NAME
bup-midx - create a multi-index (.midx) file from several .idx files
SYNOPSIS
bup midx [-o outfile] <-a|-f|idxnames...>
DESCRIPTION
bup midx creates a multi-index (.midx) file from one or more git pack
index (.idx) files.
You should run this command occasionally to ensure your backups run
quickly and without requiring too much RAM.
OPTIONS
-o, —output
use the given output filename for the .midx file. Default is
auto-generated.
-a, —auto
automatically generate new .midx files for any .idx files where
it would be appropriate.
-f, —force
force generation of a single new .midx file containing all your
.idx files, even if other .midx files already exist. This will
result in the fastest backup performance, but may take a long
time to run.
EXAMPLE
$ bup midx -a
Merging 21 indexes (2278559 objects).
Table size: 524288 (17 bits)
Reading indexes: 100.00% (2278559/2278559), done.

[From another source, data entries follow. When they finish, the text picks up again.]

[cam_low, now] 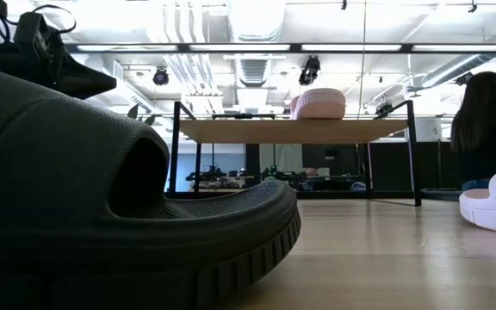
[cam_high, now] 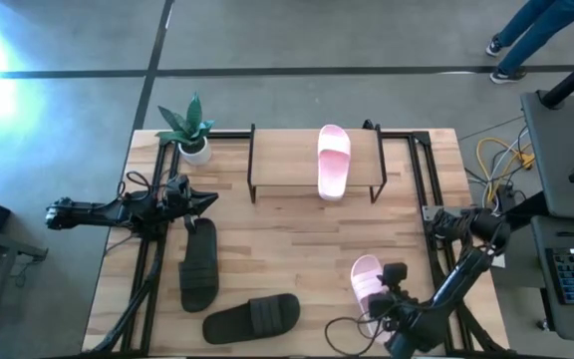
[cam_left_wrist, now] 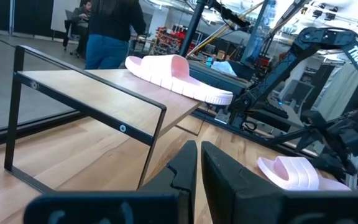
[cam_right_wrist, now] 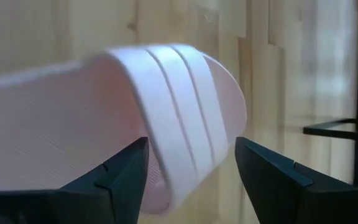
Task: Pick and place slides into the shelf
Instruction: Put the pink slipper on the shelf
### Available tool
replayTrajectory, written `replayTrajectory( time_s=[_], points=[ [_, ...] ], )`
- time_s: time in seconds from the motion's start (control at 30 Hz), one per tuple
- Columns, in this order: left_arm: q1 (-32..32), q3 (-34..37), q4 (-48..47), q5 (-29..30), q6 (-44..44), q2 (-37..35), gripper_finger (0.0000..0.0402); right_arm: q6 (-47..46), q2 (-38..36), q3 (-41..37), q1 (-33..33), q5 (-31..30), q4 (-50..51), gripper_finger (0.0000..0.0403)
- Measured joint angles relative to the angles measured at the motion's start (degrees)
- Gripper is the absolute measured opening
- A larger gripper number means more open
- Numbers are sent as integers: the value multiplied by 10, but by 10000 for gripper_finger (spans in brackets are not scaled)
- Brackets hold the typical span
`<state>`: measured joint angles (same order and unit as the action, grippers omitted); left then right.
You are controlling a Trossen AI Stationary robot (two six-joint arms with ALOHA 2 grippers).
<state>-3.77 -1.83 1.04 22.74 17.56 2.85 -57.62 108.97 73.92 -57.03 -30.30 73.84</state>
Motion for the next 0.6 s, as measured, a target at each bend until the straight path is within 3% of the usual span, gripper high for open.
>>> replayTrajectory(
  time_s=[0.4,0.6],
  points=[
    [0,0,0,0,0,1,8,110,-16,-84,32,-25,-61,226],
    [0,0,0,0,0,1,8,150,-17,-86,53,-34,-68,162]
  ],
)
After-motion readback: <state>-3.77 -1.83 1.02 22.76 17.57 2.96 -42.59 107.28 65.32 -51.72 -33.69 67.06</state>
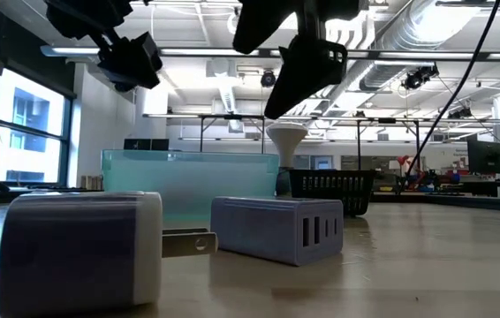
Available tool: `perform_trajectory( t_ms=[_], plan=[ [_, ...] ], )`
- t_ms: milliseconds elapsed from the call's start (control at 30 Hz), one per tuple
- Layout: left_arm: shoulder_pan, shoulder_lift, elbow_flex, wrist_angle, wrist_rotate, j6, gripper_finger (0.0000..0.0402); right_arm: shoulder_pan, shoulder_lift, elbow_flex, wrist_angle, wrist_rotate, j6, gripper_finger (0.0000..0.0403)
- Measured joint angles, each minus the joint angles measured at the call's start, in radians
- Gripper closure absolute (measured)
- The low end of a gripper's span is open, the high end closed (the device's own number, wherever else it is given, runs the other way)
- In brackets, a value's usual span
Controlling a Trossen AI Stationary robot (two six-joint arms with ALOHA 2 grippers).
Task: Pick & Place Office items
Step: Put the light blue charger adapter into the blue bin
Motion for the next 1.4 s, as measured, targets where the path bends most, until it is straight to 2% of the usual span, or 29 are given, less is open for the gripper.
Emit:
perform_trajectory(
  t_ms=[333, 500, 867, 1200, 1400],
  plan=[
    [-0.049, 0.0, -0.001, -0.034, 0.0, -0.051, 0.011, 0.049, 0.075, -0.001, 0.006, 0.043, 0.124, 0.0033],
    [-0.065, 0.0, -0.001, -0.035, -0.043, -0.05, 0.011, 0.041, 0.105, -0.001, 0.047, 0.03, 0.185, 0.0033],
    [-0.112, 0.0, -0.002, -0.036, -0.051, -0.05, 0.011, 0.065, 0.122, -0.001, 0.036, 0.087, 0.189, 0.0034],
    [-0.147, 0.0, -0.002, -0.029, -0.055, -0.068, 0.011, 0.079, 0.173, -0.001, 0.047, 0.066, 0.187, 0.0034],
    [-0.161, 0.0, -0.002, -0.032, -0.091, -0.08, 0.011, 0.081, 0.219, 0.001, 0.051, 0.06, 0.183, 0.0034]
  ],
)
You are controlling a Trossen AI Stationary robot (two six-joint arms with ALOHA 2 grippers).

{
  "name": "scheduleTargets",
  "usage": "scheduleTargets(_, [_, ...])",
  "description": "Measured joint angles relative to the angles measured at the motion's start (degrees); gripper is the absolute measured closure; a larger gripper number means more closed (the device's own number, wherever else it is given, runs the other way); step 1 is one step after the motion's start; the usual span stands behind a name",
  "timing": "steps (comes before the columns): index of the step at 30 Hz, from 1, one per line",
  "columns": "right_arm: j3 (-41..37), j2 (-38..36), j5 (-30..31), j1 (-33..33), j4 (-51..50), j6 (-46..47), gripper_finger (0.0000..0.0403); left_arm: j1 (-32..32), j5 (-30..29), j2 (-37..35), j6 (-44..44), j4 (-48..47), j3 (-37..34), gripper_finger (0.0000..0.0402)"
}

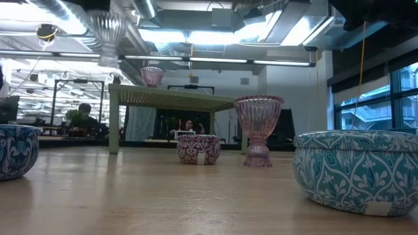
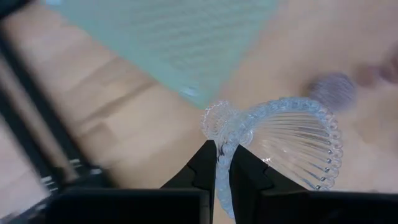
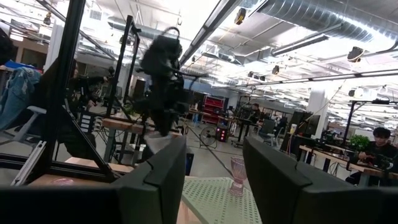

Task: Pick & Place candle stick holders
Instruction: Put the transparent glass candle holder on the shelf aligned with the other glass candle holder

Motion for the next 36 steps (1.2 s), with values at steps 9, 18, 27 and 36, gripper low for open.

midx-b66d7c9afc4396187218f2936a87b865cf342672.midx
DISCUSSION
By default, bup uses git-formatted pack files, which consist of a pack
file (containing objects) and an idx file (containing a sorted list of
object names and their offsets in the .pack file).
Normal idx files are convenient because it means you can use git(1) to
access your backup datasets. However, idx files can get slow when you
have a lot of very large packs (which git typically doesn’t have, but
bup often does).
bup .midx files consist of a single sorted list of all the objects
contained in all the .pack files it references. This list can be
binary searched in about log2(m) steps, where m is the total number of
objects.
To further speed up the search, midx files also have a variable-sized
fanout table that reduces the first n steps of the binary search. With
the help of this fanout table, bup can narrow down which page of the
midx file a given object id would be in (if it exists) with a single
lookup. Thus, typical searches will only need to swap in two pages:
one for the fanout table, and one for the object id.
midx files are most useful when creating new backups, since searching
for a nonexistent object in the repository necessarily requires
searching through all the index files to ensure that it does not exist.
(Searching for objects that do exist can be optimized; for example,
consecutive objects are often stored in the same pack, so we can search
that one first using an MRU algorithm.)
With large repositories, you should be sure to run bup midx -a or
bup midx -f every now and then so that creating backups will remain
efficient.
SEE ALSO
bup-save(1), bup-margin(1), bup-memtest(1)
BUP
Part of the bup(1) suite.
AUTHORS
Avery Pennarun <apenwarr@gmail.com>.